Sari Horwitz, a writer from the Washington Post reporting on the investigation of Katherine Russell, the wife of the deceased Boston bomber, inadvertently wrote that federal officials had access to the content of phone calls she tried to make to her husband when she learned of his involvement in the incident. Buried inside the fifth paragraph of her report was this:

Officials said that Russell called her husband when she saw his photograph on television – following the FBI’s release of the pictures of the suspects…

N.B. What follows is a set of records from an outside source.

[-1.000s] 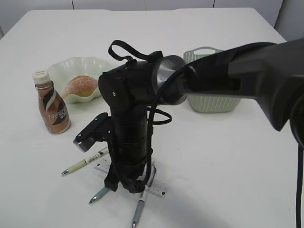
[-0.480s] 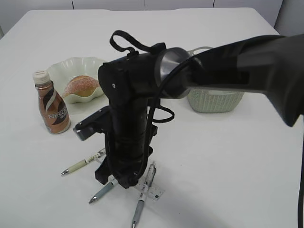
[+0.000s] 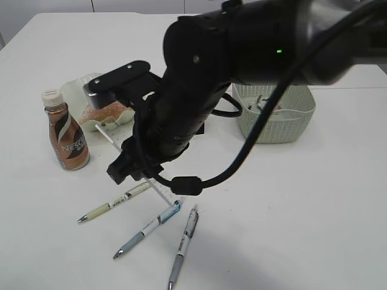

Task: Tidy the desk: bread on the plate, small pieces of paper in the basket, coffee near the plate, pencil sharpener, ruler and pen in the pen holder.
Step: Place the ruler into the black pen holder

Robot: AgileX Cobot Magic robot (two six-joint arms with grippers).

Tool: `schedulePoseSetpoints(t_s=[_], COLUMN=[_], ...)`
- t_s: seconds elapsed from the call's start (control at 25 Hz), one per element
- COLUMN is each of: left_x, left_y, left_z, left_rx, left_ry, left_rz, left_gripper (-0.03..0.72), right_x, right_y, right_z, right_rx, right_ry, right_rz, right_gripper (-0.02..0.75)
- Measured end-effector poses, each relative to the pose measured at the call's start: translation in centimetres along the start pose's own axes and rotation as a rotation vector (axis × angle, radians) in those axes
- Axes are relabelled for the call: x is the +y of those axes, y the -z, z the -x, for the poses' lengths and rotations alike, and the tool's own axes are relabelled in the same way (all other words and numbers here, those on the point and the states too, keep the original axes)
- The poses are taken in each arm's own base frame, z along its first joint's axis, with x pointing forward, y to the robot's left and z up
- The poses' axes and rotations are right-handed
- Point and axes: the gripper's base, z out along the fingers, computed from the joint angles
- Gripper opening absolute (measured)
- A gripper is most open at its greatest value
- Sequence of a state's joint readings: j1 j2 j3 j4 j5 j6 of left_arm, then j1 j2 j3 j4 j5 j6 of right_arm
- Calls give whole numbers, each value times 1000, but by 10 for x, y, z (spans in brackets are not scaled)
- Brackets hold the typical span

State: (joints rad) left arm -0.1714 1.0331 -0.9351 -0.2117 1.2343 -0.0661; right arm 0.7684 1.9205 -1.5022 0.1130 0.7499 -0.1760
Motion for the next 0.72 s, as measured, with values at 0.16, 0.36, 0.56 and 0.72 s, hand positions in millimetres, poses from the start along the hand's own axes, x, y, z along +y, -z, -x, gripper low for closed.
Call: schedulePoseSetpoints(t_s=[0.16, 0.36, 0.56, 0.72], left_x=[0, 0, 0, 0], left_y=[0, 0, 0, 0], left_z=[0, 0, 0, 0], left_rx=[0, 0, 0, 0], left_ry=[0, 0, 0, -1], left_rz=[0, 0, 0, 2], left_gripper=[449, 449, 449, 449], right_x=[-4, -30, -57, -79], right_y=[23, 39, 52, 55], right_z=[-2, 7, 19, 27], right_rx=[-204, -418, -623, -797], right_ry=[5, -37, -66, -77], right_rz=[-51, -129, -216, -295], right_gripper=[271, 271, 271, 271])
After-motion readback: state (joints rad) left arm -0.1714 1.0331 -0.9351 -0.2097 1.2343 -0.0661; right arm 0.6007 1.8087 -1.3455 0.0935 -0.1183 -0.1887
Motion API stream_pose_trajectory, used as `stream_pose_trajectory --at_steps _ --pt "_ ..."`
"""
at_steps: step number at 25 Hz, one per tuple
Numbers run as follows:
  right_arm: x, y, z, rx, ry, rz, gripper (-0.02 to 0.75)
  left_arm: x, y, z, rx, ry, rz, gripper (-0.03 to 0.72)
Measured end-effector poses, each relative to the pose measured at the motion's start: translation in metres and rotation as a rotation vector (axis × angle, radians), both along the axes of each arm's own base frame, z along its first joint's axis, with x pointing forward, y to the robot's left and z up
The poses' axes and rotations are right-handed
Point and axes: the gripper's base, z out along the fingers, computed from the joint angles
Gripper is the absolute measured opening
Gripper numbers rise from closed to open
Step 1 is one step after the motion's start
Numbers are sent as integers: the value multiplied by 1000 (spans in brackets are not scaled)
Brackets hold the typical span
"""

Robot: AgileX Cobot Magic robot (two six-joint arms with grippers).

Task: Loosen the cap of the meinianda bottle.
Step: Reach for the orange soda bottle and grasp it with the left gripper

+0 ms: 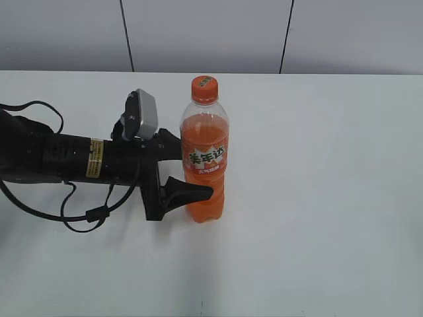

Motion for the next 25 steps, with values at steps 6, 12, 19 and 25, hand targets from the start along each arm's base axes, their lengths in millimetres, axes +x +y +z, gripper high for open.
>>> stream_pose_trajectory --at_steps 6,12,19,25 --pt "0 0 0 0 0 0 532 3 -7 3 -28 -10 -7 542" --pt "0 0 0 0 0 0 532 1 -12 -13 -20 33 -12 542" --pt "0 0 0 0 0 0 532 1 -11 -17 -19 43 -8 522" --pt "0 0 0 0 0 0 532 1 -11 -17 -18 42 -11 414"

Almost immediately Erin Burnett, the host of CNN’s Outfront, wanted to know how the government knew. Aren’t phone calls supposed to be private? She interviewed Tim Clemente, a former FBI counterterrorism agent on May 1st, asking:

Is there any way … they [the federal investigators] can try to get the phone companies to give that up … It’s not a voice mail. It’s just a conversation. There’s no way they can actually find out what [was said on the call], right, unless she tells them?

Clemente:  There is a way. We certainly have ways in national security investigations to find out exactly what was said in that conversation. It’s not necessarily something that the FBI is going to want to present in court, but it may help lead the investigation … we certainly can find that out.

Burnett: So they can actually get that? … that is incredible.

Clemente: Welcome to America. All of that stuff is being captured as we speak, whether we know it or like it, or not.

Glenn Greenwald, writing in The Guardian, explained just what kind of “stuff” the FBI is able to track: “all digital communications – meaning phone calls, emails, online chats and the like – are automatically recorded and stored and [are] accessible to the government after the fact. To describe that is to define what a ubiquitous, limitless Surveillance State is.”

Greenwald pointed to the experience of Mark Klein, covered by The Washington Post back in 2007, when he was working as an AT&T technician in San Francisco in 2002. He was interrupted by an agent from the National Security Agency (NSA) who then introduced Klein to the system the NSA was setting up to “vacuum up internet and phone call data from ordinary Americans” with the help of AT&T. The article explained:

 [Klein] said the NSA built a special room to receive data streamed through an AT&T Internet room containing “peering links,” or major connections to other telecom providers. The largest of the links delivered 2.5 gigabits of data — the equivalent of one-quarter of the Encyclopedia Britannica’s text — per second…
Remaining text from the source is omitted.